RAVEN MACK is a mystic poet-philosopher-artist of the Greater Appalachian unorthodox tradition. He does have an amazing PATREON, but also *normal* ARTIST WEBSITE too.
Showing posts with label bottle poetry. Show all posts
Showing posts with label bottle poetry. Show all posts

Friday, September 29

SONG OF THE DAY: Person to Person (kudzu'd)


Kudzu tends to be regarded with derision by the orderly amongst us, because it’s an invasive plant that takes over everything in sight, and thus negatively reminds us of our own human history of conquest and destruction of previous cultures. The same firing synapses that led to the concept of western civilization causes the kudzu to climb up and over everything it encounters, forever manifesting a further destiny with an insatiable desire for more. Of course, in terms of humanity and capitalism, this has become an unsustainable desire that ultimately might lead to our own failure at epic level. For kudzu, I don’t know, I’m just a human being, and we’ve never seen what happens if kudzu just runs wild in order to see how it ends.
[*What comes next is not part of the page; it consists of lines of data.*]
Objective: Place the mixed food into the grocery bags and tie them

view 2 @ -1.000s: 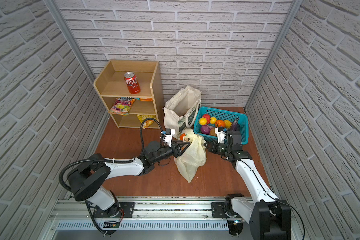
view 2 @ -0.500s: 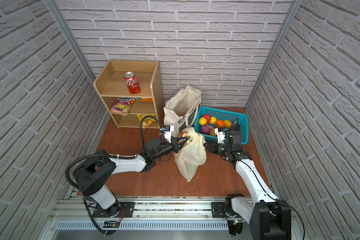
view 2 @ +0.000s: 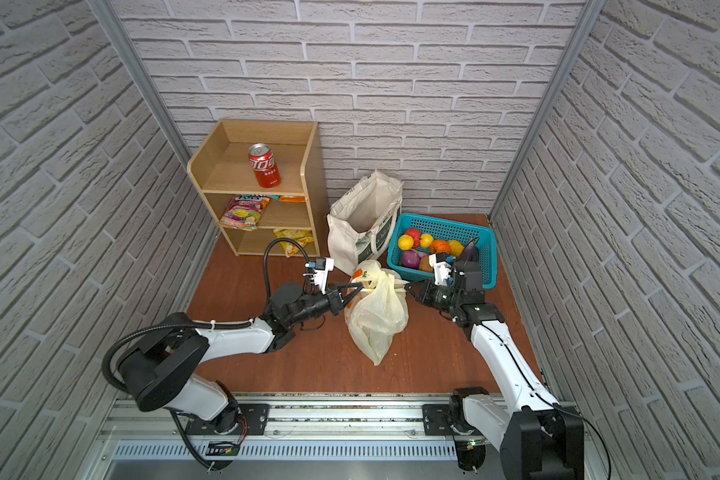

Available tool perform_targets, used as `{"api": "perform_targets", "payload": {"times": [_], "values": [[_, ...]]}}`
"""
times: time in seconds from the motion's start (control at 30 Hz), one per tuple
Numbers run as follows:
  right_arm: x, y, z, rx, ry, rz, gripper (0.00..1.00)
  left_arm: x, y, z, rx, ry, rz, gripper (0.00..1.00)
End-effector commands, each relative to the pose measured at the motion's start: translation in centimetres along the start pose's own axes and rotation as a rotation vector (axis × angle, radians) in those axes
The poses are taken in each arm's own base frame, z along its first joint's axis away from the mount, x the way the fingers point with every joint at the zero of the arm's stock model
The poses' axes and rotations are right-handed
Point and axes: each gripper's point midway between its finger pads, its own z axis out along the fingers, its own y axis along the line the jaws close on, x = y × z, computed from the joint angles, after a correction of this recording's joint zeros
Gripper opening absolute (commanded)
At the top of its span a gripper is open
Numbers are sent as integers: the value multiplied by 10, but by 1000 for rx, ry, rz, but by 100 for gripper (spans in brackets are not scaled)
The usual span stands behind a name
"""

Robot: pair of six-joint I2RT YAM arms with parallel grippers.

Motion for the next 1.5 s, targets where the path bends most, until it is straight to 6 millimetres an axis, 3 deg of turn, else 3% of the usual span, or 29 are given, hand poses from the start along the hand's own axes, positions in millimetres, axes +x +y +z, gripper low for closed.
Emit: {"api": "perform_targets", "payload": {"times": [0.0, 0.07, 0.23, 0.5, 0.6, 0.7, 0.83, 0.93, 1.33, 1.43, 1.47], "values": [[-33, -75, -24, 319, -213, 86, 5, -61, 2, -30, -40, -200, 86, 0], [-33, -79, -25, 333, -224, 101, 5, -65, -4, -34, -42, -198, 118, 0], [-32, -99, -33, 380, -276, 163, 5, -72, 7, -53, -113, -235, 132, 0], [-32, -98, -35, 359, -287, 164, 5, -69, 19, -66, -189, -233, 150, 0], [-39, -65, -23, 180, -257, 89, 5, -66, 19, -61, -177, -206, 149, 0], [-40, -16, -14, -31, -201, -19, 9, -61, 21, -55, -167, -182, 145, 0], [-23, 38, -10, -135, -128, -176, 42, -56, 24, -52, -167, -171, 138, 0], [-7, 62, -1, -171, -75, -229, 52, -54, 27, -51, -171, -166, 137, 0], [54, 116, 45, -283, 81, -320, 54, -50, 32, -50, -188, -141, 136, 0], [62, 125, 55, -297, 106, -331, 43, -49, 34, -49, -188, -132, 133, 0], [62, 129, 58, -305, 108, -334, 34, -48, 34, -48, -187, -130, 134, 0]]}}
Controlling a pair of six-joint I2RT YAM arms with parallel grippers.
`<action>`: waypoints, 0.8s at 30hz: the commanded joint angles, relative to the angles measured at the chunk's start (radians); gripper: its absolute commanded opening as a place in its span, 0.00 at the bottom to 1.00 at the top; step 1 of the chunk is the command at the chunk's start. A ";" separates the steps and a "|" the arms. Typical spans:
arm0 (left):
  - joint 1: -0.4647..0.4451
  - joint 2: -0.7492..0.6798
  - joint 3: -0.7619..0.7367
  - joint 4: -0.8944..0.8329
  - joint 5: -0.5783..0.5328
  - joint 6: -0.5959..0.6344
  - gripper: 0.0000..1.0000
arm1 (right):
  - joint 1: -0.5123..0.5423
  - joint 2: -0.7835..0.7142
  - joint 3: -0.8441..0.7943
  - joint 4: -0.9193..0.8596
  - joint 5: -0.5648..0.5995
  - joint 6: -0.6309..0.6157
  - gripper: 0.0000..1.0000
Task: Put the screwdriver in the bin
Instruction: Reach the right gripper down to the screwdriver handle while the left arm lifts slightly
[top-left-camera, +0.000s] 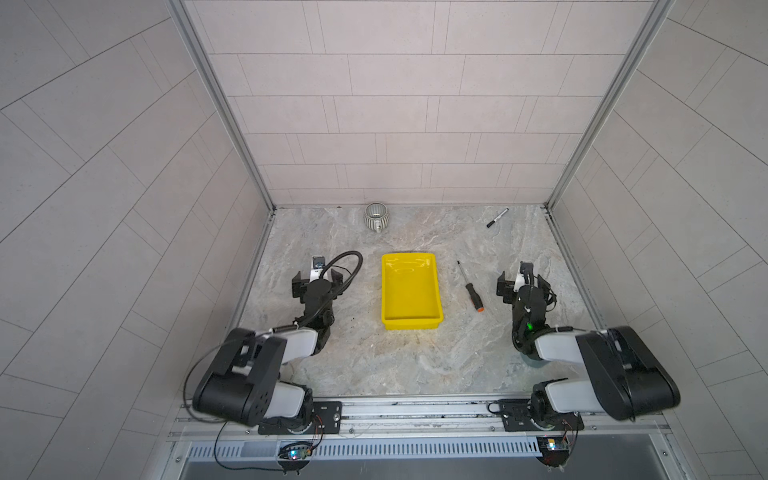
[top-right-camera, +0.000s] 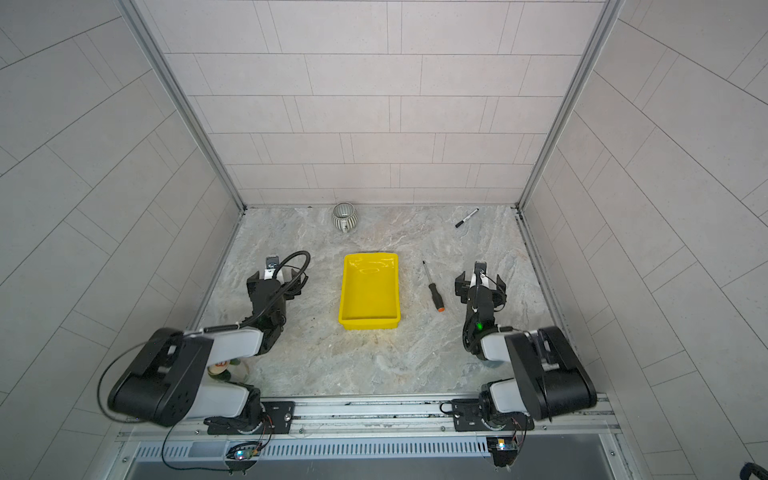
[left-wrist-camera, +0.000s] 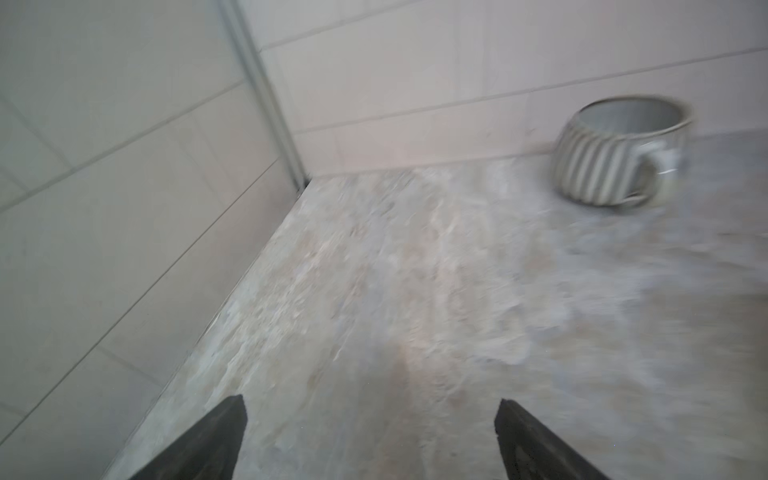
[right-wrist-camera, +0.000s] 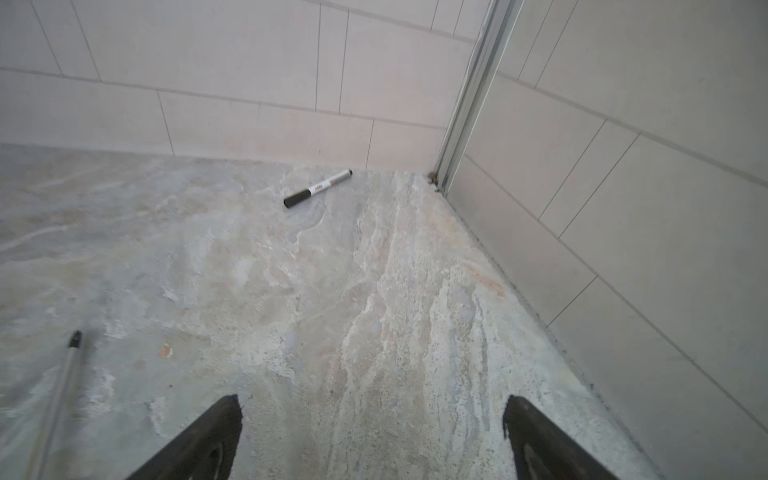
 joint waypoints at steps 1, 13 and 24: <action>-0.120 -0.199 0.156 -0.465 0.042 0.032 1.00 | 0.102 -0.305 0.119 -0.469 0.157 0.041 0.99; -0.158 -0.523 0.233 -1.191 0.068 -0.465 1.00 | 0.085 -0.897 0.096 -1.395 0.001 0.576 0.99; -0.155 -0.535 0.191 -1.209 0.028 -0.565 1.00 | 0.108 -0.679 0.157 -1.351 -0.004 0.575 0.99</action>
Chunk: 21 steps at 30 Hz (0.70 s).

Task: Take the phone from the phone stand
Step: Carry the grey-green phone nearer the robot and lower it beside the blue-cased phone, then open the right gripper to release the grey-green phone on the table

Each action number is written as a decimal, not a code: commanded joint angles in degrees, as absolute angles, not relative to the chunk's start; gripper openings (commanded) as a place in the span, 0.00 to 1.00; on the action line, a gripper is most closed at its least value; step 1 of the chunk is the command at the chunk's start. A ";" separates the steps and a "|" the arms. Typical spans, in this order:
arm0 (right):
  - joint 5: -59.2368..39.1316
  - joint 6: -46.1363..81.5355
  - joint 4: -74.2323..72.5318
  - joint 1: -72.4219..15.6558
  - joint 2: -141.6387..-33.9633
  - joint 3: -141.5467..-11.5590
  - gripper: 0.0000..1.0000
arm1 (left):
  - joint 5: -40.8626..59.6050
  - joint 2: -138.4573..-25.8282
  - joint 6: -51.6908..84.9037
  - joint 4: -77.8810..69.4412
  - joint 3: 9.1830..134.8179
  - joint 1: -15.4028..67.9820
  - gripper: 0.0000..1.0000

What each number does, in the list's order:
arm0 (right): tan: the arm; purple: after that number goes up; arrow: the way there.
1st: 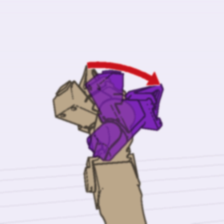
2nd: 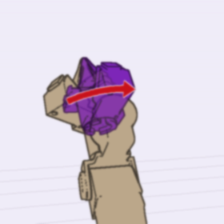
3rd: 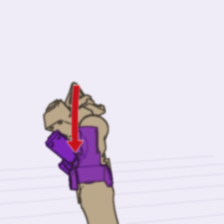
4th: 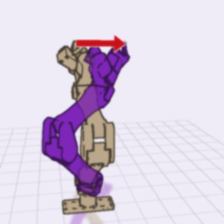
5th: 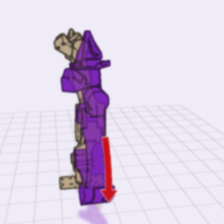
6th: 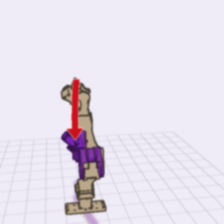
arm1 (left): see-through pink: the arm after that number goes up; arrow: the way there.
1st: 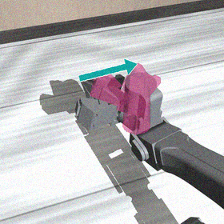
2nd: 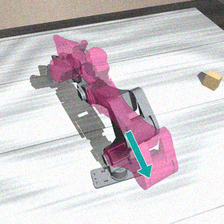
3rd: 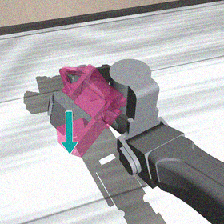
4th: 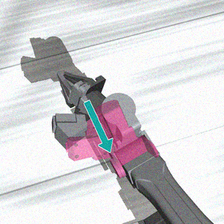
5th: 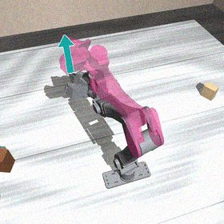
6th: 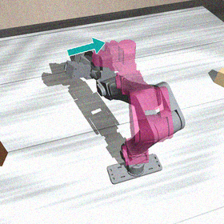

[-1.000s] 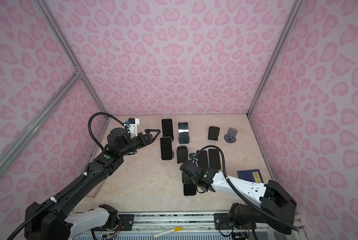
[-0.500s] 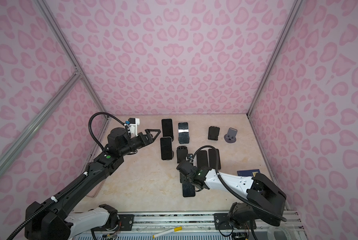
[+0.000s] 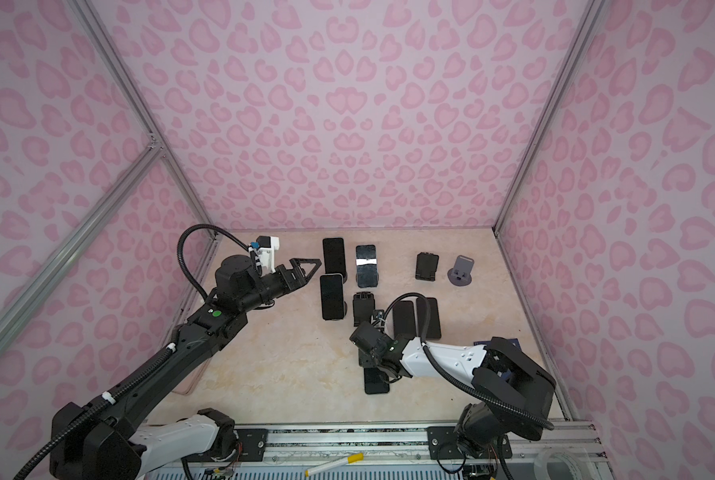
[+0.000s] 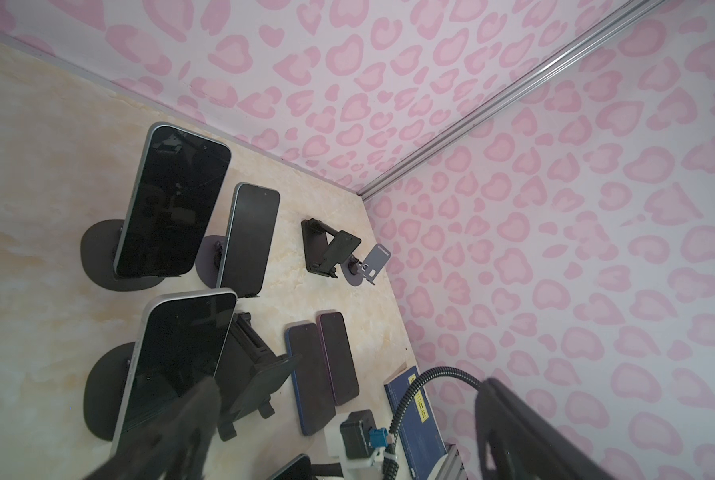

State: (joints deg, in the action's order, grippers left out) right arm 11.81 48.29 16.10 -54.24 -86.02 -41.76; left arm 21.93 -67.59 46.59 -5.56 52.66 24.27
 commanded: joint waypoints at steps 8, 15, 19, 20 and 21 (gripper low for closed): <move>12.65 50.31 14.39 -53.88 -88.06 -40.12 0.71 | 23.44 -68.46 47.47 -5.32 53.70 24.24 0.99; 12.39 52.11 13.70 -53.93 -87.15 -38.87 0.74 | 23.55 -68.55 47.71 -5.36 53.70 24.21 0.99; 12.68 52.28 14.38 -53.97 -86.28 -39.42 0.74 | 23.73 -68.60 47.73 -5.43 53.73 24.17 0.99; 12.91 52.37 14.65 -54.00 -86.06 -39.59 0.74 | 23.72 -68.51 47.70 -5.28 53.79 24.19 0.99; 13.16 52.38 15.04 -54.01 -85.73 -39.85 0.74 | 23.64 -68.50 47.67 -5.32 53.73 24.17 0.99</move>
State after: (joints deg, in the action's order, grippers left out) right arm 11.99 51.55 13.67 -53.89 -86.15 -39.48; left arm 23.18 -68.49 47.97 -4.56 53.08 24.23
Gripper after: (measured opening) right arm 0.739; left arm 0.991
I know at the spot I love down the road where every summer the kudzu crests over top the guardrail in the curve like a wave at the ocean, it can’t creep into the road because the giant machines us humans drive around stomp it to death if it reaches too far out onto our unnatural asphalt pathways.
But to be honest, I’m not even here to talk about western civilization or capitalism, but just wanted to lay down a little background on the presumed psychology of kudzu, because it’s relevant to what I was actually thinking about, which is the Bottle Gods, which I guess is actually just a Trash God of sorts, but a very specific subset of that wild spirit. I should clarify that immediately there’s going to be a problem in utilizing my English language limitations to describe these spirits as a singular “god” or plural “gods” as they’re both, and neither, at the same time. The issue with the Creative Spirits that rule our entire Universe, is they don’t follow human logic. Instead, we follow their logic, or just as likely, stray from it and manufacture immense dissatisfaction in our own lives. But the kudzu conceals a lot wherever it grows, a lush prog rock album cover-looking overgrowth that hides the previous sediments of local history.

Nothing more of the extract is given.